The words “save me” had been scratched onto the wall with fingernails, he said. 
 
“From the second day I was tortured,” he added. “The worst was when my hands and legs were tied on a wooden chair with my neck leaning forward and they put a couple of thick mattresses on it. When my head dropped down they would hit me on the forehead with a baton.” 
 
Rabga said he frequently vomited and bled from his mouth and nose. At one point he was beaten so badly that his whole body was swollen and he could not wear his clothes. 
 
“They would tell me I am on China’s soil and they own the land and the sky. They said they could do what they wanted, even kill me. 
 
“In my cell I used to think about the Buddhist philosophy of tolerance, forgiveness and compassion.
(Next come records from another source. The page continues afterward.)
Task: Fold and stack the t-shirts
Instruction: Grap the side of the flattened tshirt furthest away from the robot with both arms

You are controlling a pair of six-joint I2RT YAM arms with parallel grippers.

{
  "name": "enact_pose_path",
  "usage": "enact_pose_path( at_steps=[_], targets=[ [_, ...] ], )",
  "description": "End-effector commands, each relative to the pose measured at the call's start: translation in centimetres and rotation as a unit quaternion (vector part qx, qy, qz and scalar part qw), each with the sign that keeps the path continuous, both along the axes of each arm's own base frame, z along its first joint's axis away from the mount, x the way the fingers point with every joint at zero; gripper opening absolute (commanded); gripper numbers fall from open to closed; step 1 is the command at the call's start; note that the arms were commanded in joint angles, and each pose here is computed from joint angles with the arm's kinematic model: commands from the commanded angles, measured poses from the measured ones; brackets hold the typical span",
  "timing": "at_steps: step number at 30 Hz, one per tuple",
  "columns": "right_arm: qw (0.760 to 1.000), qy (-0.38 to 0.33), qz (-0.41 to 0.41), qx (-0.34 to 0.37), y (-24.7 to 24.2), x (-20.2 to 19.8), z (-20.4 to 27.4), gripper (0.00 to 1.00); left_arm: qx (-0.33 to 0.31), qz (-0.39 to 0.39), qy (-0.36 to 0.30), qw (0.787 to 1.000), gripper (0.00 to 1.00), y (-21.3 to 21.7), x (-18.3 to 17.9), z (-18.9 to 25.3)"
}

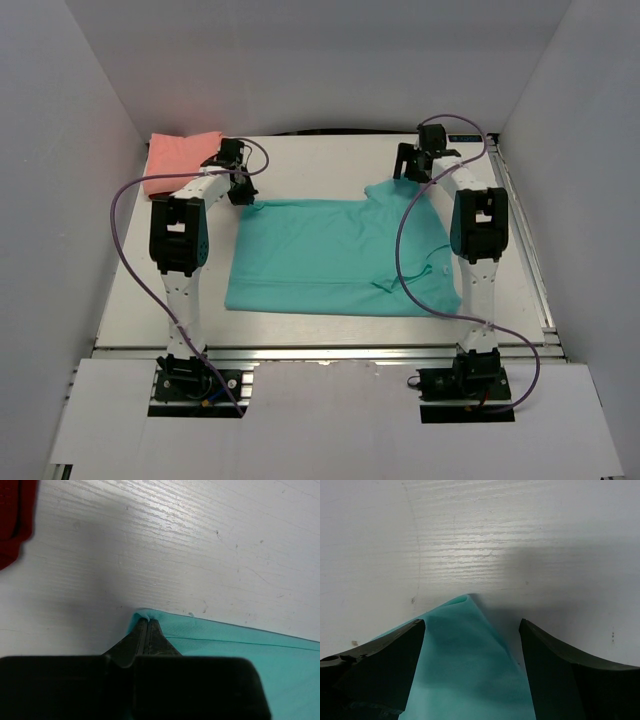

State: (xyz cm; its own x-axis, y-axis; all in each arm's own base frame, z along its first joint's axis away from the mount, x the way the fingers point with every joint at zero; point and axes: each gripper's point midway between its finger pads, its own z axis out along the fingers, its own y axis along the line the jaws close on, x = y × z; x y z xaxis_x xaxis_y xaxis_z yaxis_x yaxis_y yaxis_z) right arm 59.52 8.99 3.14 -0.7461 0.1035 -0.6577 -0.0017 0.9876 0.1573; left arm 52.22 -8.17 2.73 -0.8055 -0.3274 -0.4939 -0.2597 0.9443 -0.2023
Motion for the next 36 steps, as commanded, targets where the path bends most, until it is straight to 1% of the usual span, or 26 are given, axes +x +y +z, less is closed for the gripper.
enact_pose_path(
  at_steps=[1,6,8,13,15,18,19,22,23,25,26,27,36],
  targets=[
    [1.000,-0.018,0.003,0.003,0.0,1.2,0.6,0.82,-0.002,-0.008,-0.035,0.999,0.00,-0.3,0.7,2.9],
    [1.000,-0.018,0.005,0.005,0.2,1.5,0.4,0.75,-0.001,-0.008,-0.034,0.999,0.00,-0.3,0.6,2.9],
    [1.000,-0.020,0.007,0.004,0.2,1.7,0.5,0.70,-0.001,-0.008,-0.034,0.999,0.00,-0.3,0.6,2.9],
    [1.000,-0.020,0.010,0.003,0.3,2.1,0.5,0.66,-0.002,-0.008,-0.035,0.999,0.00,-0.3,0.6,2.9],
    [1.000,-0.021,0.011,0.004,0.2,2.2,0.6,0.61,0.000,-0.008,-0.035,0.999,0.00,-0.2,0.6,2.9],
    [1.000,-0.022,0.014,0.003,0.3,2.2,0.5,0.56,0.001,-0.007,-0.035,0.999,0.00,-0.2,0.6,2.9],
    [1.000,-0.022,0.013,0.003,0.2,2.2,0.5,0.49,0.002,-0.006,-0.035,0.999,0.00,-0.2,0.6,2.9],
    [1.000,-0.021,0.015,0.002,0.3,2.1,0.6,0.44,0.002,-0.006,-0.034,0.999,0.00,-0.2,0.6,2.9],
    [1.000,-0.020,0.015,0.002,0.3,2.1,0.5,0.36,0.001,-0.007,-0.034,0.999,0.00,-0.2,0.6,2.9],
    [1.000,-0.021,0.016,0.001,0.3,2.1,0.5,0.26,0.002,-0.006,-0.034,0.999,0.00,-0.2,0.6,2.9],
    [1.000,-0.021,0.015,0.002,0.3,2.1,0.5,0.10,0.002,-0.006,-0.033,0.999,0.00,-0.2,0.5,2.8],
    [1.000,-0.020,0.015,0.001,0.2,2.0,0.5,0.00,0.003,-0.006,-0.033,0.999,0.00,-0.1,0.5,2.8],
    [0.999,-0.035,0.010,0.004,0.2,2.1,1.9,0.00,0.009,-0.002,-0.038,0.999,0.00,0.1,0.6,3.2]
  ],
)
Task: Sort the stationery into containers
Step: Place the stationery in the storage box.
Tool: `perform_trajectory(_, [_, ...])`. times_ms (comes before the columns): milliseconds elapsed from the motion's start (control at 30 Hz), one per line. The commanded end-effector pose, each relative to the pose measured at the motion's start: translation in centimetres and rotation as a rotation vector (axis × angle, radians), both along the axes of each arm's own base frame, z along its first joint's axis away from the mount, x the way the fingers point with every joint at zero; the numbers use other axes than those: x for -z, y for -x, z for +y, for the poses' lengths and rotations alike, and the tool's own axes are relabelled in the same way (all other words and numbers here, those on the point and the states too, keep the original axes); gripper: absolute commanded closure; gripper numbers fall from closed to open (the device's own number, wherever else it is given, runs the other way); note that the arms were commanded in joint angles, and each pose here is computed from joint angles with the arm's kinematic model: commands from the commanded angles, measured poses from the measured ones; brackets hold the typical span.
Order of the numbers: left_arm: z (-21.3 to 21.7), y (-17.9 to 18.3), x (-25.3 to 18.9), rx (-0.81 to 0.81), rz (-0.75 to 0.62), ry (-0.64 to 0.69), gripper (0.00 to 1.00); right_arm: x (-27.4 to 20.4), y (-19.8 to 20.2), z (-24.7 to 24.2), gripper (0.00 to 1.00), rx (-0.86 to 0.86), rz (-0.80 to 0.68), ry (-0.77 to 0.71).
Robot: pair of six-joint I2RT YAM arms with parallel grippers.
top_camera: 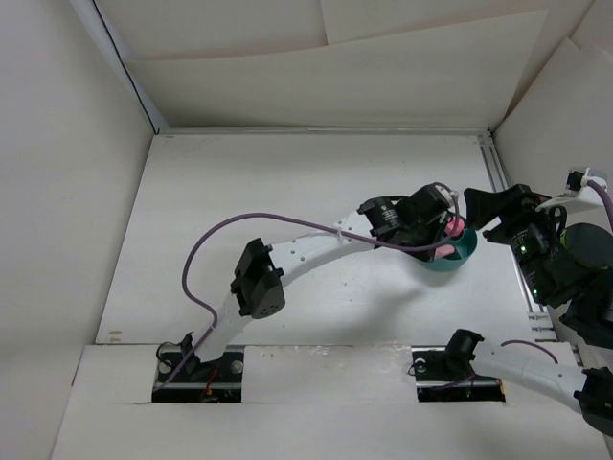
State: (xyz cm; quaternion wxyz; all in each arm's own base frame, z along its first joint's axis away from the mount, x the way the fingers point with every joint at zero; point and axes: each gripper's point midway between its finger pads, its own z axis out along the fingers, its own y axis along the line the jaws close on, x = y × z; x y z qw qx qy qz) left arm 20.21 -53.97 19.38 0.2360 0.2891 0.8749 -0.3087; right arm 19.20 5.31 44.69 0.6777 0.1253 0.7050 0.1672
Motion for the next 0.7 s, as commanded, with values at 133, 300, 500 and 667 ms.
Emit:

This helped to ease my pain and I guess that’s how I survived.” 
 
Rabga fled to India after his release and arrived recently in Dharamsala, the Himalayan town that has become the seat of Tibet’s government in exile since the Chinese invaded Tibet in 1950. 
 
He was initially reluctant to describe his ordeal for fear of the consequences for his family, but decided to break his silence after doctors told him he may die from kidney failure caused by the torture unless he finds a donor. 
 
China has crushed hopes of any softening of its attitude towards Tibet. The foreign ministry last week dismissed any possibility of renewed talks with the exiled government, branding its prime minister, Lobsang Sangay, a “separatist” who has “never done anything good”. 
 
President Barack Obama and other western leaders have called on the Chinese to resume talks on autonomy with the Dalai Lama, Tibet’s spiritual leader. Beijing considers Tibet an integral part of Chinese territory. 
 
According to a 2013 US State Department report, China has imposed “severe repression” on Tibet’s religious, cultural and linguistic heritage. It said human rights abuses included “extra-judicial killings, torture and arbitrary arrests”. 
 
Golog Jigme, a Tibetan film maker, last week described how he had also been arrested three times and tortured twice for making documentaries about what was happening in Tibet. 
 
“A powerful light was directed towards my face for extended periods and as a result my skin burnt and now my eyesight is poor,” he said. 
 
Dhondup Wangchen, who directed one of the films Jigme helped make, was released last Thursday after a six-year sentence for “separatism”, served mainly in labour camps.